Llwybr Main: Quarrymen’s ‘narrow path’, Dinorwig quarry

Link to Welsh translationLlwybr Main: Quarrymen’s ‘narrow path’, Dinorwig quarry

The footpath from the shore of Llyn Peris to the higher levels of the former Dinorwig slate quarry follows the Llwybr Main (narrow path). Countless quarrymen used this route to get to work and to the Anglesey Barracks and other hillside lodgings.

A portion of the lower end of the original path is out of use, but most of the path is still in good condition. The slate walls on both sides gave quarrymen some shelter from the wind as they walked. The path takes a zigzag course between piles of waste rock. The path and the tips each side are shown on the 1888 Ordnance Survey map.

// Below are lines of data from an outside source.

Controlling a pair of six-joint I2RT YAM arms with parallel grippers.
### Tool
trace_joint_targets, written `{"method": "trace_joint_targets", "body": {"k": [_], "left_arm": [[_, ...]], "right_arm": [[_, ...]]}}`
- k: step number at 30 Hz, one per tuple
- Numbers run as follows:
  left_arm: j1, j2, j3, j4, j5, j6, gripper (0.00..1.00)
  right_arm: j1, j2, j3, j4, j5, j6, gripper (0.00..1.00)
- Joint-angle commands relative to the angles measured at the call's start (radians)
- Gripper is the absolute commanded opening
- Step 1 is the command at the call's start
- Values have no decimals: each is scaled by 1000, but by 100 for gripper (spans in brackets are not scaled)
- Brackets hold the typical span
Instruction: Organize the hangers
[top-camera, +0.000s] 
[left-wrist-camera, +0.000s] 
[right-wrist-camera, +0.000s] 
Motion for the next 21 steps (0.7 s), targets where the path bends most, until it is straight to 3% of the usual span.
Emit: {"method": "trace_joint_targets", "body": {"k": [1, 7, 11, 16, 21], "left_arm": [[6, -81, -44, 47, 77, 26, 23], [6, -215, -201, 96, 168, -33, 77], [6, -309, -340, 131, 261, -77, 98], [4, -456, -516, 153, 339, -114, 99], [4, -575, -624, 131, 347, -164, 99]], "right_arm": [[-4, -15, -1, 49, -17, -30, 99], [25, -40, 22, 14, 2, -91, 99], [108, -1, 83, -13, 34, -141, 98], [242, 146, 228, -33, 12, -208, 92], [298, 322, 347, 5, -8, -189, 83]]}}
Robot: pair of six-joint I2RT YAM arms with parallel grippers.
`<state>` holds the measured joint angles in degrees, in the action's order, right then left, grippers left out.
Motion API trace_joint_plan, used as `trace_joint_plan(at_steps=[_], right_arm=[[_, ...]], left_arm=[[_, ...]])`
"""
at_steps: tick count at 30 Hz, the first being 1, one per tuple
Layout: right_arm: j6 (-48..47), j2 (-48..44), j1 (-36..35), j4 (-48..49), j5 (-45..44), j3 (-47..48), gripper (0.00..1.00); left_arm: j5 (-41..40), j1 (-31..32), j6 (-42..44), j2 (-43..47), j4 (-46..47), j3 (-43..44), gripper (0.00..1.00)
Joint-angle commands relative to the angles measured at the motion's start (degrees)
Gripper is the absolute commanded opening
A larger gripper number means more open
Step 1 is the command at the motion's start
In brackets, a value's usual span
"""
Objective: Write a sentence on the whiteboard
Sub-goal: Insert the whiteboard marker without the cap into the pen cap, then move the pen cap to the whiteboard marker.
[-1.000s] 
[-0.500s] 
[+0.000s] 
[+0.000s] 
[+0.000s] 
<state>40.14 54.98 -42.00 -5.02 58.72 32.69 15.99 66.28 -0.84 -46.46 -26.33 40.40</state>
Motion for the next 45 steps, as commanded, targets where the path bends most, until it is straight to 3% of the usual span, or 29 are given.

Photo of curved wall on the Llwybr MainThe path’s walls illustrate the skills of the quarry’s masons, who were expert builders of dry stone walls. At the sharp bends on the Llwybr Main, notice how carefully the masons built the curved walls on each side of the path.

Slate benches were built into the walls at intervals for the quarrymen to rest on their way to and from work. The 2021 photo shows one of the curved walls, with Llanberis in the distance.

At the top of the Llwybr Main is the winding house of the A2 incline, along which slate was lowered to Gilfach Ddu. The metal footbridge originally took pedestrians across the busy railway tracks outside the winding house. The tracks led around the shoulder of the hill to the A3 incline and Ponc Victoria (ponc = gallery). You can walk up or down the A3 and A4 inclines, passing the well-preserved A3 winding house.

According to historian Emyr Jones, each week a Llanberis butcher’s errand boy would walk up the Llwybr Main with a basket of meat on the bone for the men who lodged in the barracks during the week to cook lobscows (stew).

Sources include ‘Bargen Dinorwig’ by Emyr Jones, Tŷ ar y Graig 1980.